While many regulated companies, such as banks, financial institutions, and hospitals, have begun experimenting with AI agents, these are typically internal agents. Regulated companies do have APIs. Still, so much of the integration these companies undertake has taken years of vetting to ensure compliance and safety.
“It’s very early days in a quickly accelerating domain, but there are some fundamental building blocks that are missing, at least as standards or best practices related to interoperability and communication,” said Sean Neville, cofounder of Catena Labs. “In the early days of the web, there was no e-commerce because there was no HTTPS, and no way to transact securely, so you can’t build Amazon. You need these basic building blocks in place, and now those building blocks on the web exist, and we don’t even think about them.”

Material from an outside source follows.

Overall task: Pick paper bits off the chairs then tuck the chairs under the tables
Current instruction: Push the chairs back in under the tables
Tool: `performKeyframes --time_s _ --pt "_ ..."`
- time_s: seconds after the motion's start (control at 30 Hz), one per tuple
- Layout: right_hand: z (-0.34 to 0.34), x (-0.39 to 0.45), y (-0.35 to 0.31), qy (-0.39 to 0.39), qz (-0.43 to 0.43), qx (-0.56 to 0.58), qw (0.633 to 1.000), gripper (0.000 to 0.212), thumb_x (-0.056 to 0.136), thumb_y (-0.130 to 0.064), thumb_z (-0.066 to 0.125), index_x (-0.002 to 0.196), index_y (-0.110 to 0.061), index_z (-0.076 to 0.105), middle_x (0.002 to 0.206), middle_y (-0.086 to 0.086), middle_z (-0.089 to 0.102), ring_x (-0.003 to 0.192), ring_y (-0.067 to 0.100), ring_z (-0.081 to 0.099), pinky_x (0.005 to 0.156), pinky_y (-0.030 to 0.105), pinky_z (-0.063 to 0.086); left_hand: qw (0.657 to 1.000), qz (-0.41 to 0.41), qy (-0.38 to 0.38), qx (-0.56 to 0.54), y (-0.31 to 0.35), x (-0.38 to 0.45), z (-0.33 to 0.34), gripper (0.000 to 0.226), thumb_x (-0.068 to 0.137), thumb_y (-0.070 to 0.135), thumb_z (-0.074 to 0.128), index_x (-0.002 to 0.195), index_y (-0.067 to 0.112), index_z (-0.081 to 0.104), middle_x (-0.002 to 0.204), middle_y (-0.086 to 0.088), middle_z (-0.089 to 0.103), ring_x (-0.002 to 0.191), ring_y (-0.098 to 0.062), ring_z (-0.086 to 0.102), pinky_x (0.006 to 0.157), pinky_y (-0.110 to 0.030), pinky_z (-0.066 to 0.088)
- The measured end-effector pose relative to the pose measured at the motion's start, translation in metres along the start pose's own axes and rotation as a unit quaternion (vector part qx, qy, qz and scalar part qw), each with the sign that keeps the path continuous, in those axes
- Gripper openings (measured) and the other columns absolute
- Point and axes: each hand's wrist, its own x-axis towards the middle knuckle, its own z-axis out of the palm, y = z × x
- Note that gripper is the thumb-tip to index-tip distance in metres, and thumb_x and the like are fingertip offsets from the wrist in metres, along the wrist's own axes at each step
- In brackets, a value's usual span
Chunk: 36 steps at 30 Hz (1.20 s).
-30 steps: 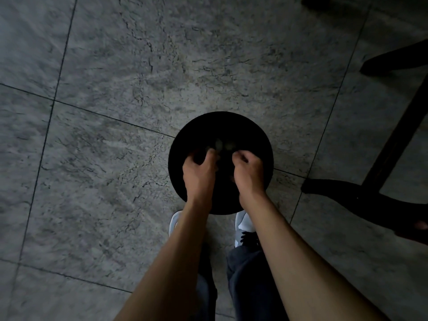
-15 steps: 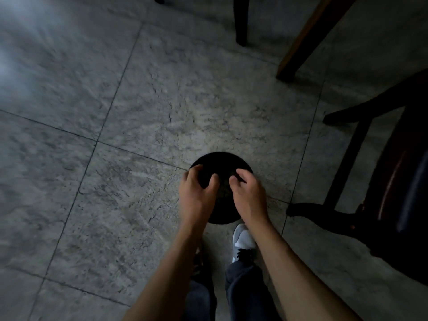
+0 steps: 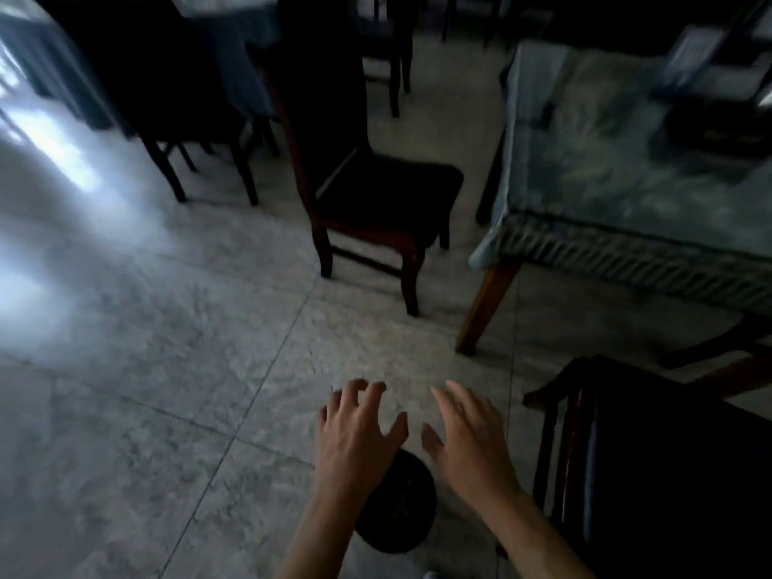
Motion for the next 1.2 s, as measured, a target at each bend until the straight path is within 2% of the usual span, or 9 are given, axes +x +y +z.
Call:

Increasingly, enterprises and AI platform providers are establishing MCP servers as they develop multi-agent systems that interact with agents from external sources. MCP provides the ability to identify an agent, allowing a server to determine the tools and data it has access to. However, many financial institutions want more assurance that they can control the integration and ensure only approved tasks, tools, and information are shared.
John Waldron, senior vice president at Elavon, a subsidiary of U.S. Bank, told VentureBeat in an interview that while they are exploring the use of MCP, there are a lot of questions around the standard.
“There are not a lot of standard solutions emerging, so we are still exploring a lot of ways to do that, including maybe doing that connection without an MCP exchange if the agent technology is common between the two and it’s just two different domains,” Waldron said. “But, what is the traceability of the data exchange without another exposure in that message? A lot of what’s happening within MCP evaluation right now is figuring out if the protocol is just handling the exchange and doesn’t provide any further risk leakage. If it is, then it’s a viable path we’ll explore for handling that exchange.”